Assigned task:
Nothing in the entries below may be altered; print them as they stand.

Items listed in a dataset
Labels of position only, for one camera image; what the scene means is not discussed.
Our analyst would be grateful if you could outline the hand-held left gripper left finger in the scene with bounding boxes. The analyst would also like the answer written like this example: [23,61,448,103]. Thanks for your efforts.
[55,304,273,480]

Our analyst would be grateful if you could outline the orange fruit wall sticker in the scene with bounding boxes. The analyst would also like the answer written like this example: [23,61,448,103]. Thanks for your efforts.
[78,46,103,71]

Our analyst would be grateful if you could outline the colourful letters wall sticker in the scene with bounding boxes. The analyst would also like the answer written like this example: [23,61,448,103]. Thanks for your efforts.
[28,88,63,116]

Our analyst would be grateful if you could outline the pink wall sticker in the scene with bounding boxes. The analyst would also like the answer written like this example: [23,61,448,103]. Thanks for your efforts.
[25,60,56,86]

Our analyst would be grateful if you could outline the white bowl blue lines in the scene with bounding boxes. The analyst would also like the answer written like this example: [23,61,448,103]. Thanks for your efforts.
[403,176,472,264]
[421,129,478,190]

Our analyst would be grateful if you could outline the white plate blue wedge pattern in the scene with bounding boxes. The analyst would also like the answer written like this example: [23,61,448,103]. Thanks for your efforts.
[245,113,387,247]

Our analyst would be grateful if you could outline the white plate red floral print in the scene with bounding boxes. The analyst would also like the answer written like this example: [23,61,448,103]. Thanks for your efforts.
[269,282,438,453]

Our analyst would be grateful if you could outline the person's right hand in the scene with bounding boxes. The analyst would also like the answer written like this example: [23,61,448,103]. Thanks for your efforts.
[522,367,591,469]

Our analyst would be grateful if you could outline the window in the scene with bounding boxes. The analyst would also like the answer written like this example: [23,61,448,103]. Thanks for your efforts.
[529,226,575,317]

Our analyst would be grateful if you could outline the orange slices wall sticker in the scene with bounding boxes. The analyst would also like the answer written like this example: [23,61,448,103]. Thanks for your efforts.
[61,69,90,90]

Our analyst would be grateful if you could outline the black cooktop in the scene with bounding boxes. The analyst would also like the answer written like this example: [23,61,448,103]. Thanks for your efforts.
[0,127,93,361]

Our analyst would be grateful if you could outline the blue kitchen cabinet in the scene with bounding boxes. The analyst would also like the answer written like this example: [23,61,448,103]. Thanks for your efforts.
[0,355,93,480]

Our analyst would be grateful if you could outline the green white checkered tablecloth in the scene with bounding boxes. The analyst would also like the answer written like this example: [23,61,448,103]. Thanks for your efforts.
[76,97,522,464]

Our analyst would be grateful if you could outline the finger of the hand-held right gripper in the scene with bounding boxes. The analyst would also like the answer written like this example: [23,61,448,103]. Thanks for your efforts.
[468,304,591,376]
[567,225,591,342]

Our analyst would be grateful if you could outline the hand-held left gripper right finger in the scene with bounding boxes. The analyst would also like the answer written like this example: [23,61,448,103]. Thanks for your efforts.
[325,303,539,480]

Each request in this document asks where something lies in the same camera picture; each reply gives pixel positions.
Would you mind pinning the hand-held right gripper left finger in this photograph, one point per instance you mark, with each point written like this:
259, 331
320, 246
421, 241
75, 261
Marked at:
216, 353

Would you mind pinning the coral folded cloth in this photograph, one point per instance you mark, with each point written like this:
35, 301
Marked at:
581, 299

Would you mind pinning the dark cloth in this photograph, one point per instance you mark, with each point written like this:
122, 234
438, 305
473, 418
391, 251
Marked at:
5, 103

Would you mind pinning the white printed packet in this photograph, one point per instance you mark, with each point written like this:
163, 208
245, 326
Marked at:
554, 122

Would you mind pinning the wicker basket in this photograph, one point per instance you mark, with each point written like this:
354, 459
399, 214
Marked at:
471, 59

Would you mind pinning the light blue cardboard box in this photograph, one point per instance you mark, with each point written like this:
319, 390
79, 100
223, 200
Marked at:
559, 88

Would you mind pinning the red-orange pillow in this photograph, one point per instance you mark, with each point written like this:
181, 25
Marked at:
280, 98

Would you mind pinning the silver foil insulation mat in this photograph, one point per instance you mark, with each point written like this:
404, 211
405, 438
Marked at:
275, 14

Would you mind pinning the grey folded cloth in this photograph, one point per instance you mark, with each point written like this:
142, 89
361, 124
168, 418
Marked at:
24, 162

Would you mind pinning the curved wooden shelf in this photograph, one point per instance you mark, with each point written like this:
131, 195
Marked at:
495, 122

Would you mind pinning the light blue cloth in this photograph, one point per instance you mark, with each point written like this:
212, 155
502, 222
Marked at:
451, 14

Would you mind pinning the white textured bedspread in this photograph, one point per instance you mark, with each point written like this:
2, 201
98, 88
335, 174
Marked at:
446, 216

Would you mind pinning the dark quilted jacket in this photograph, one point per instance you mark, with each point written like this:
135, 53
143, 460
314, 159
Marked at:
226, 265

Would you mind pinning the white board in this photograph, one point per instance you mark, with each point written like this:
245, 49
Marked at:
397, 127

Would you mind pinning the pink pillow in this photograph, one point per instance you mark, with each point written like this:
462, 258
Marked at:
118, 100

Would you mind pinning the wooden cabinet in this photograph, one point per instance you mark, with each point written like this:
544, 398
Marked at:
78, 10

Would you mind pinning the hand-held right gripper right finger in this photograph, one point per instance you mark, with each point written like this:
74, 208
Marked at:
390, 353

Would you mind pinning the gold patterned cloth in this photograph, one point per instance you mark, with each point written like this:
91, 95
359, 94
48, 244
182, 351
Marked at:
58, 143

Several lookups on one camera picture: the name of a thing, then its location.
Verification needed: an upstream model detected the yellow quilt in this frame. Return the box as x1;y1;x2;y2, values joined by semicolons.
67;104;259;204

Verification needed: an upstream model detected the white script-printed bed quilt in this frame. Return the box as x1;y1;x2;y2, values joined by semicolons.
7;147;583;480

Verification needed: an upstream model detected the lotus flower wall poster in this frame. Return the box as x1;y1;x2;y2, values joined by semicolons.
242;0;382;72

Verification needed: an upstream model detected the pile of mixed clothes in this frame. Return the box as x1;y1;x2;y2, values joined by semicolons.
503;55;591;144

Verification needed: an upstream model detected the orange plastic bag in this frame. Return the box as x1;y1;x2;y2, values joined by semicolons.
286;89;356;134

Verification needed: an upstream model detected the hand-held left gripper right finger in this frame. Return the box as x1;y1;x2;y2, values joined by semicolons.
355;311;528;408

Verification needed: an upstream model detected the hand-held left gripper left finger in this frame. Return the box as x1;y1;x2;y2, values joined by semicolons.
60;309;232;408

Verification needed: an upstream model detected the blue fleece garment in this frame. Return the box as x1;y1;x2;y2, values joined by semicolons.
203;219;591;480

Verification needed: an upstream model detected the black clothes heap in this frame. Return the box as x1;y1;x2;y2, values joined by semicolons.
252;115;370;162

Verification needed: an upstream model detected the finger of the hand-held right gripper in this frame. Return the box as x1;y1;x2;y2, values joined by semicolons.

Response:
Labels of position only, for one camera image; what the scene means is not discussed.
Our analyst would be grateful if you could outline the hand-held left gripper left finger in the scene with bounding boxes. The analyst would also like the answer written like this example: [23,61,448,103]. Thanks for your efforts.
[55,304,273,480]

Our analyst would be grateful if you could outline the orange fruit wall sticker in the scene with bounding boxes. The analyst would also like the answer written like this example: [23,61,448,103]. Thanks for your efforts.
[78,46,103,71]

Our analyst would be grateful if you could outline the colourful letters wall sticker in the scene with bounding boxes. The analyst would also like the answer written like this example: [23,61,448,103]. Thanks for your efforts.
[28,88,63,116]

Our analyst would be grateful if you could outline the pink wall sticker in the scene with bounding boxes. The analyst would also like the answer written like this example: [23,61,448,103]. Thanks for your efforts.
[25,60,56,86]

Our analyst would be grateful if you could outline the white bowl blue lines in the scene with bounding boxes. The analyst would also like the answer written like this example: [23,61,448,103]. Thanks for your efforts.
[403,176,472,264]
[421,129,478,190]

Our analyst would be grateful if you could outline the white plate blue wedge pattern in the scene with bounding boxes. The analyst would also like the answer written like this example: [23,61,448,103]. Thanks for your efforts.
[245,113,387,247]

Our analyst would be grateful if you could outline the white plate red floral print in the scene with bounding boxes. The analyst would also like the answer written like this example: [23,61,448,103]. Thanks for your efforts.
[269,282,438,453]

Our analyst would be grateful if you could outline the person's right hand in the scene with bounding boxes. The analyst would also like the answer written like this example: [23,61,448,103]. Thanks for your efforts.
[522,367,591,469]

Our analyst would be grateful if you could outline the window in the scene with bounding boxes. The analyst would also like the answer written like this example: [23,61,448,103]. Thanks for your efforts.
[529,226,575,317]

Our analyst would be grateful if you could outline the orange slices wall sticker in the scene with bounding boxes. The analyst would also like the answer written like this example: [23,61,448,103]. Thanks for your efforts.
[61,69,90,90]

Our analyst would be grateful if you could outline the black cooktop in the scene with bounding boxes. The analyst would also like the answer written like this example: [23,61,448,103]. Thanks for your efforts.
[0,127,93,361]

Our analyst would be grateful if you could outline the blue kitchen cabinet in the scene with bounding boxes. The analyst would also like the answer written like this example: [23,61,448,103]. Thanks for your efforts.
[0,355,93,480]

Our analyst would be grateful if you could outline the green white checkered tablecloth in the scene with bounding boxes. The analyst would also like the answer written like this example: [23,61,448,103]. Thanks for your efforts.
[76,97,522,464]

Our analyst would be grateful if you could outline the finger of the hand-held right gripper in the scene with bounding boxes. The analyst would also like the answer written like this example: [23,61,448,103]. Thanks for your efforts.
[468,304,591,376]
[567,225,591,342]

Our analyst would be grateful if you could outline the hand-held left gripper right finger in the scene with bounding boxes. The analyst would also like the answer written like this example: [23,61,448,103]. Thanks for your efforts.
[325,303,539,480]

Each request in this document asks where something lies in the same camera picture; each reply gives pixel positions.
Would you mind pinning the hand-held right gripper left finger in this photograph, one point per instance you mark, with each point written like this:
259, 331
320, 246
421, 241
75, 261
Marked at:
216, 353

Would you mind pinning the coral folded cloth in this photograph, one point per instance you mark, with each point written like this:
35, 301
Marked at:
581, 299

Would you mind pinning the dark cloth in this photograph, one point per instance you mark, with each point written like this:
122, 234
438, 305
473, 418
391, 251
Marked at:
5, 103

Would you mind pinning the white printed packet in this photograph, one point per instance you mark, with each point written like this:
163, 208
245, 326
Marked at:
554, 122

Would you mind pinning the wicker basket in this photograph, one point per instance you mark, with each point written like this:
354, 459
399, 214
Marked at:
471, 59

Would you mind pinning the light blue cardboard box in this photograph, one point per instance you mark, with each point written like this:
319, 390
79, 100
223, 200
Marked at:
559, 88

Would you mind pinning the red-orange pillow in this photograph, one point per instance you mark, with each point written like this:
181, 25
Marked at:
280, 98

Would you mind pinning the silver foil insulation mat in this photograph, one point per instance you mark, with each point written like this:
404, 211
405, 438
Marked at:
275, 14

Would you mind pinning the grey folded cloth in this photograph, one point per instance you mark, with each point written like this:
142, 89
361, 124
168, 418
Marked at:
24, 162

Would you mind pinning the curved wooden shelf in this photograph, one point per instance you mark, with each point written like this:
131, 195
Marked at:
495, 122

Would you mind pinning the light blue cloth in this photograph, one point per instance you mark, with each point written like this:
212, 155
502, 222
Marked at:
451, 14

Would you mind pinning the white textured bedspread in this photograph, one point per instance you mark, with each point written like this:
2, 201
98, 88
335, 174
Marked at:
446, 216

Would you mind pinning the dark quilted jacket in this photograph, one point per instance you mark, with each point written like this:
135, 53
143, 460
314, 159
Marked at:
226, 265

Would you mind pinning the white board in this photograph, one point per instance you mark, with each point written like this:
245, 49
Marked at:
397, 127

Would you mind pinning the pink pillow in this photograph, one point per instance you mark, with each point written like this:
462, 258
Marked at:
118, 100

Would you mind pinning the wooden cabinet in this photograph, one point per instance you mark, with each point written like this:
544, 398
Marked at:
78, 10

Would you mind pinning the hand-held right gripper right finger in this photograph, one point per instance you mark, with each point written like this:
74, 208
Marked at:
390, 353

Would you mind pinning the gold patterned cloth in this photograph, one point per instance you mark, with each point written like this:
91, 95
359, 94
48, 244
182, 351
Marked at:
58, 143

Several lookups on one camera picture: the name of a thing, then its location.
Verification needed: an upstream model detected the yellow quilt in this frame. Return the box as x1;y1;x2;y2, values joined by semicolons.
67;104;259;204

Verification needed: an upstream model detected the white script-printed bed quilt in this frame. Return the box as x1;y1;x2;y2, values joined by semicolons.
7;147;583;480

Verification needed: an upstream model detected the lotus flower wall poster in this frame. Return the box as x1;y1;x2;y2, values joined by semicolons.
242;0;382;72

Verification needed: an upstream model detected the pile of mixed clothes in this frame. Return the box as x1;y1;x2;y2, values joined by semicolons.
503;55;591;144

Verification needed: an upstream model detected the orange plastic bag in this frame. Return the box as x1;y1;x2;y2, values joined by semicolons.
286;89;356;134

Verification needed: an upstream model detected the hand-held left gripper right finger in this frame. Return the box as x1;y1;x2;y2, values joined by semicolons.
355;311;528;408

Verification needed: an upstream model detected the hand-held left gripper left finger in this frame. Return the box as x1;y1;x2;y2, values joined by semicolons.
60;309;232;408

Verification needed: an upstream model detected the blue fleece garment in this frame. Return the box as x1;y1;x2;y2, values joined by semicolons.
203;219;591;480

Verification needed: an upstream model detected the black clothes heap in this frame. Return the box as x1;y1;x2;y2, values joined by semicolons.
252;115;370;162

Verification needed: an upstream model detected the finger of the hand-held right gripper in this frame. Return the box as x1;y1;x2;y2, values joined by semicolons.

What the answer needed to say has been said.